TL;DR at the bottom.

Spacemacs and neovim are somewhat different projects, with different goals. Spacemacs is a community-driven distribution of useful plugins bundled together with it's own customization framework, designed to show vim users just how awesome emacs can be. In that way, it's similar to Janus for vim (interestingly, just yesterday I saw spacevim).

Neovim is a full-fledged fork of vim. It started when some vim developers clashed with Bram, the creator and lead developer of vim, over adding features, and probably the overall direction of the project. A notable feature that they wanted but Bram didn't was asynchronous job control (this is finally landing in vim 8).

Here some of the goals of neovim:

  • Encourage new development This has been pretty successful. Vim development has picked up in the last couple of years, probably partly to due to with the competition of neovim. They definitely made more people pay attention to the vim ecosystem. Vim will have async features, which probably wouldn't happen without neovim's influence. Neovim itself also benefits from any development of vim, so that's a win-win.
  • Drop support for legacy platforms From here, vim supports "All Unix platforms. All Windows platforms. Amiga, Atari, BeOS, DOS, Macintosh, MachTen, OS/2, RiscOS, VMS, IBM z/OS." I've never even heard of some of these! That means major changes require considering all these platforms, a major annoyance.
  • Use lua as a configuration language Vimscript is very hacky and quite hairy. It's performance is also horrible. The neovim project has converged on lua as a suitable configuration language. There's work ongoing to build a VimL to lua transpiler. (Note: you can't write your config in lua yet, I think it's on the roadmap though).
  • Refactor and update the code Development on vim began in 1991, and it still uses C89 a ton of places. That can be pretty hairy, and hard to maintain. There's been a lot of work put into refactoring the code, with more modern C & best practices. Neovim also has less code than vim, which means less space for bugs.
  • Refactor vim into a library By decoupling the editing and it's display, neovim can be embedded in other applications. So instead of a possibly-crappy vi-emulation layer, projects can embed neovim. Imagine using IntelliJ/your browser and using literal vim inside that. With access to all your plugins. There aren't many projects doing this yet, but it sounds awesome. SolidOak is a Rust IDE that does that, but unfortunately, I've never been able to get it to build 🙁

Features of neovim:

  • Asynchronous job control
  • A built-in terminal emulator
  • Sensible defaults - basically Tim Pope's sensible defaults plugin, but since neovim doesn't have all this stuff it has to be backwards compatible with, things like syntax highlighting can be turned on by default

Which one should you use?

I do think that emacs is significantly more powerful than neovim due to its ridiculous extensibility. The plugins range from good to amazing.

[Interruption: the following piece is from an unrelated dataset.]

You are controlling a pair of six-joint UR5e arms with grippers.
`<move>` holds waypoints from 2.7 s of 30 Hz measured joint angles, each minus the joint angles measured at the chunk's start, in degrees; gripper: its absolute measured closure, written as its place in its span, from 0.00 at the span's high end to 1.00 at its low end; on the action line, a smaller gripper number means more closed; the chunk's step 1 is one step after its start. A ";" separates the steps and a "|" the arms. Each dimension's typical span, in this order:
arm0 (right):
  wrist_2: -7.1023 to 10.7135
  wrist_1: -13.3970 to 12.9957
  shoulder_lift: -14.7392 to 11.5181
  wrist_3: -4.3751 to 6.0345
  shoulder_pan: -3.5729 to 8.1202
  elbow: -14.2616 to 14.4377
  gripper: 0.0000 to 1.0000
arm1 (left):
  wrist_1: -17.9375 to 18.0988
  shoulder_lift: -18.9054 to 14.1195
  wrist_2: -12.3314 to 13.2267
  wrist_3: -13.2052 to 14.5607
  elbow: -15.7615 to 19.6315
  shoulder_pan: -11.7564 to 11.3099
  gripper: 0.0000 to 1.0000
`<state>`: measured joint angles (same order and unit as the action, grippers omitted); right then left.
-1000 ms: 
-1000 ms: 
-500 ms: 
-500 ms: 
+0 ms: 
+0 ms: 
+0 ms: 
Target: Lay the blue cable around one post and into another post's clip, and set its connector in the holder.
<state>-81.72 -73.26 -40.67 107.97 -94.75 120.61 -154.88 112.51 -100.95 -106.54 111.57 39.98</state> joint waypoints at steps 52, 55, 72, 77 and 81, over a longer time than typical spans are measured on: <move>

Personally, I didn't want to throw away the investment that I've made in learning vim. Yes, almost all of the keybindings carry over, but it's a fundamentally different editor, and I'm very used to vim's particular quirkeyness. In contrast, from a user perspective is exactly like vim, with an embedded terminal, sensible defaults and async. It's almost completelty compatible, so all your plugins work. Your knowledge will carry over.

TL;DR: If you're not particularly tied to vim, I'd go the spacemacs route. Otherwise, neovim. (Sorry for writing so much).